* **Work to be completed**:
Please copy out each line of the entries in which "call" appears.

* **Provided material**:
----------------------------------------

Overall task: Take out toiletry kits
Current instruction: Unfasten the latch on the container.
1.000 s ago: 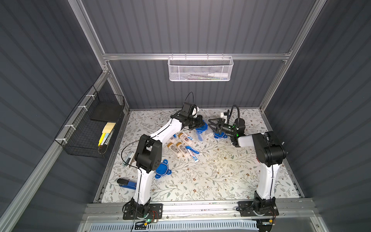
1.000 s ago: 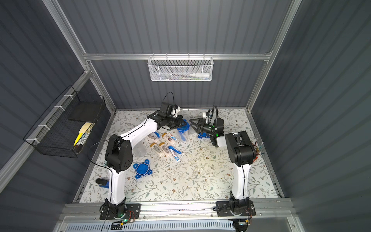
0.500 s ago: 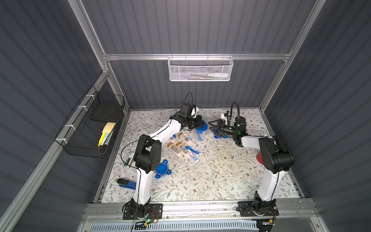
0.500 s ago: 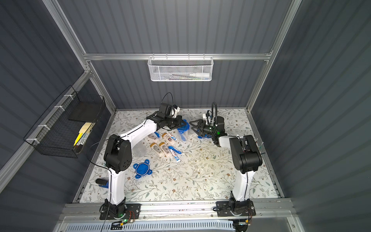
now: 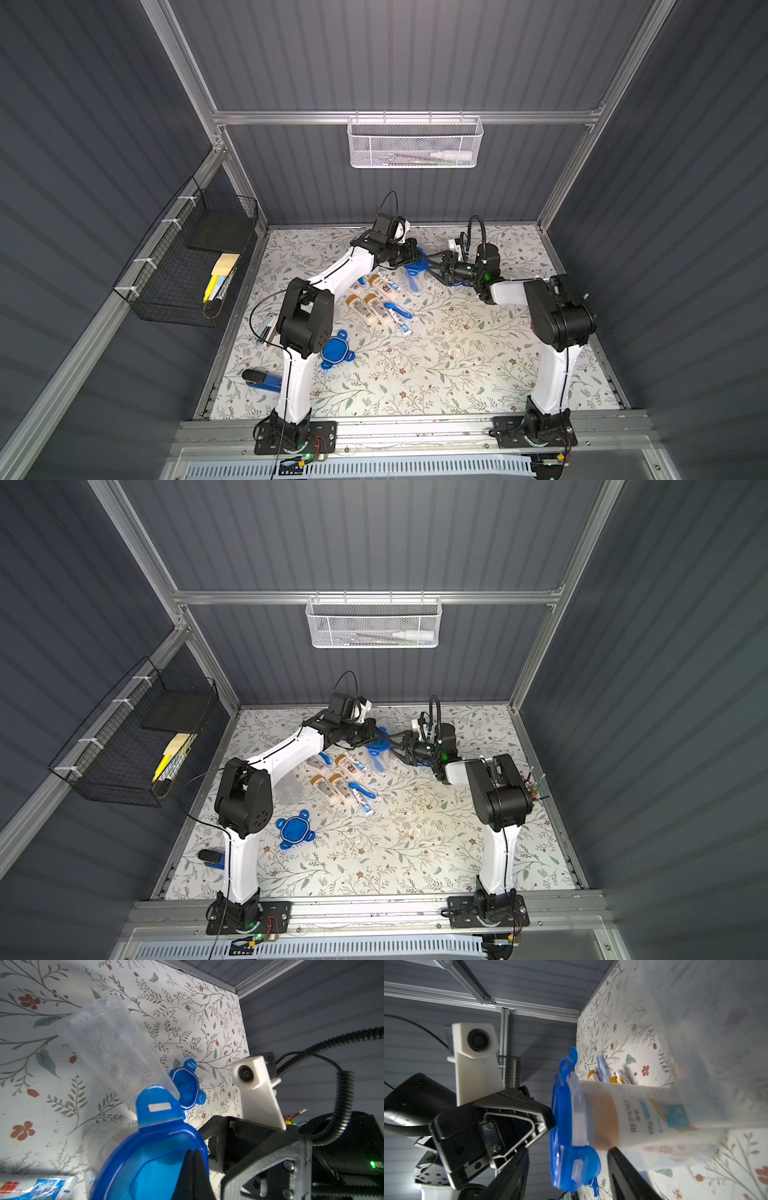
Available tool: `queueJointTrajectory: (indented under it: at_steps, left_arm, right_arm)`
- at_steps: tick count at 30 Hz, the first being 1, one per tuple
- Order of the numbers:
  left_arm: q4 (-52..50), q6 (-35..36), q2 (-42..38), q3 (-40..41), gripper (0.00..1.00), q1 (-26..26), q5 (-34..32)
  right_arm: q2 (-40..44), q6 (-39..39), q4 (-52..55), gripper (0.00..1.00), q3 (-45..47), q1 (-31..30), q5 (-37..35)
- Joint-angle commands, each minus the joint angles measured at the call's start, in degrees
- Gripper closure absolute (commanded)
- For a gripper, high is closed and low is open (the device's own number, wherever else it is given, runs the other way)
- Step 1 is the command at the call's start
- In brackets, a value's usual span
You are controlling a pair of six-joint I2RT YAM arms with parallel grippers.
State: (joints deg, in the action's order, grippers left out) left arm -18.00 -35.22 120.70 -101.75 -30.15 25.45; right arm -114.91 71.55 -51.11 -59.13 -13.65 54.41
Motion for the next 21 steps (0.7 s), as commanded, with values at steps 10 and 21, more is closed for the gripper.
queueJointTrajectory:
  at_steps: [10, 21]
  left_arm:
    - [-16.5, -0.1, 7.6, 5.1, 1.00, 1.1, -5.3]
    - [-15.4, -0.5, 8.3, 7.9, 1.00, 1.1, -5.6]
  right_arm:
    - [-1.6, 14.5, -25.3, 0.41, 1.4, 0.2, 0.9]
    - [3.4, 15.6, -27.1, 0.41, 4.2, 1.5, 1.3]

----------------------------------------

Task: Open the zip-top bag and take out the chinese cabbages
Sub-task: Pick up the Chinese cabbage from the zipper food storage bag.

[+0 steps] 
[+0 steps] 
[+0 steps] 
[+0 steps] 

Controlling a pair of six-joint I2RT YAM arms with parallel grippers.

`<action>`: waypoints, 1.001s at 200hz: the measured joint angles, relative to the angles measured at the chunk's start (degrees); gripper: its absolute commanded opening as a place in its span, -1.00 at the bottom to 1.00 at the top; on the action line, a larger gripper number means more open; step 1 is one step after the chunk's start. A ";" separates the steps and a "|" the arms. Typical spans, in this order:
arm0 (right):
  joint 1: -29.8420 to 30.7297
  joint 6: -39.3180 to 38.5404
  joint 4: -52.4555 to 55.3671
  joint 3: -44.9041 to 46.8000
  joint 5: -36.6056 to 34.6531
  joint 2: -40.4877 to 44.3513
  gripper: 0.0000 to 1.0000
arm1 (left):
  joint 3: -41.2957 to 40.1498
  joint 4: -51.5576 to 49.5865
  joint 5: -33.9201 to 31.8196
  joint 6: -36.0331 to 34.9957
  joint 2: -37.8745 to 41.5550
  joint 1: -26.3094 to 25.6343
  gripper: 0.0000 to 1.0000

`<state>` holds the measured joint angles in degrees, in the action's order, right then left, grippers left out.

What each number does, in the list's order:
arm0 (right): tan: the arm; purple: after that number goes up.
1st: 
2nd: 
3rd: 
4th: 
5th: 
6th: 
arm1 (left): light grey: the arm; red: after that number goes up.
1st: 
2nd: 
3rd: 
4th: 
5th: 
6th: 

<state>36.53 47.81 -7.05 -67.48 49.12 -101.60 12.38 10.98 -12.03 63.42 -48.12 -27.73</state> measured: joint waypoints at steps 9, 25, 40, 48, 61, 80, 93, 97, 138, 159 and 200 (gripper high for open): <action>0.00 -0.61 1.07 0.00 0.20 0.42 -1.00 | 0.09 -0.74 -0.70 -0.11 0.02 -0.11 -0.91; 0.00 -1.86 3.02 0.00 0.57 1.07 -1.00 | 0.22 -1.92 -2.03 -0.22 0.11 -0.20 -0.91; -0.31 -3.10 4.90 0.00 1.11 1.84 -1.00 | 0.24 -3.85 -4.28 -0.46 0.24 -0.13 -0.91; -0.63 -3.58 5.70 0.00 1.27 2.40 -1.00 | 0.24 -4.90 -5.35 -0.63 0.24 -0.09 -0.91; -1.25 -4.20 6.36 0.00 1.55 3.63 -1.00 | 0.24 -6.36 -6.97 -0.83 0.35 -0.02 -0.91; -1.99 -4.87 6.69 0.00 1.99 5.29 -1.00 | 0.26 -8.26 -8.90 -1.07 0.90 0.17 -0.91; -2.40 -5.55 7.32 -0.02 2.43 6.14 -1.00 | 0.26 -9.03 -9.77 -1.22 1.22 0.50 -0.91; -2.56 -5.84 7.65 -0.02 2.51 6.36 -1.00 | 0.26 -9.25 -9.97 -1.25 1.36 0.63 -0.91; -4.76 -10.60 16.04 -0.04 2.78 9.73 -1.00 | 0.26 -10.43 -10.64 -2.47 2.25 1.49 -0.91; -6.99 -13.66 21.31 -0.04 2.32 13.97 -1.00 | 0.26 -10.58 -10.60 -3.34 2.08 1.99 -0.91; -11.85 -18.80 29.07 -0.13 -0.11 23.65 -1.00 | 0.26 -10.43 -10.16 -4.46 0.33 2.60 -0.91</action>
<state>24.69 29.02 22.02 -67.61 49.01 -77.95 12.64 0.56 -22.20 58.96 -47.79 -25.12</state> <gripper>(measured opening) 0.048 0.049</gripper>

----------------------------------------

* **Result**:
- Joint-angle commands, each minus the joint angles measured at the call's start, in degrees
- Step 1 is the command at the call's start

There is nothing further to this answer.